11 yıllık yaşamınız süresinde Fransa’da bir Türk sanatçısı olarak iz bıraktınız. Benim kaygım Avrupa’da Türk göçünün bıraktıkları ile Türklerin Avrupa’da kültürel, politik ve ekonomik olarak bıraktıklarının ilerde yok olmasıdır. Tarih neo-concular tarafından yeniden yazılıyor ve değiştiriliyor. Avrupa‘daki hükümetlerin ajandalarında değilseniz, toplumsal belleği oluşturan temel yapı kökünden yok ediliyor.

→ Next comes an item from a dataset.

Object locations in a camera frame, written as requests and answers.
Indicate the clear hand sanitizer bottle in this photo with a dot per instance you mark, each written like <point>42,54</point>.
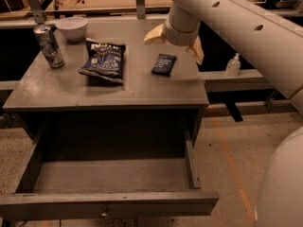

Semra’cığım, sen hiç merak etme. Bizi ve Avrupa’da ki tarihimizi yok edemezler. Evet, para sermayesi Avrupa’daki politikacıların da gözünü boyamış. Dünyayı yöneten bir sermaye meclisi var. Bu meclis farklı bir meclis, ulusların üstünde görünmeyen ama çok iyi çalışan ve işleyen bir meclis. Bu meclis dünyanın neresinde, ne zaman nelerin olmasına karar veriyor. Bunu görmek lazım. Bilmemiz ve unutmamamız gereken onların da her şeyi kolay kolay yok edemeyeceğidir.

İşte sohbetimizin başından beri ahlaklı yurttaş ve ahlaklı insandan bahsetmemin özeti budur. Zulme sessiz kalmayıp, zalime karşı çıkarak, üreten ve paylaşmanın önemini bilen insanlar olmamız gerekiyor. Bu değerleri yakalamamız çok önemli. Sadece Türkiye’de değil tüm dünyada ahlaklı vatandaşlar olarak birleşmemiz gerekiyor.

Semra Eren Nijhar: Bu gözel sohbet için çok teşekkür ederim.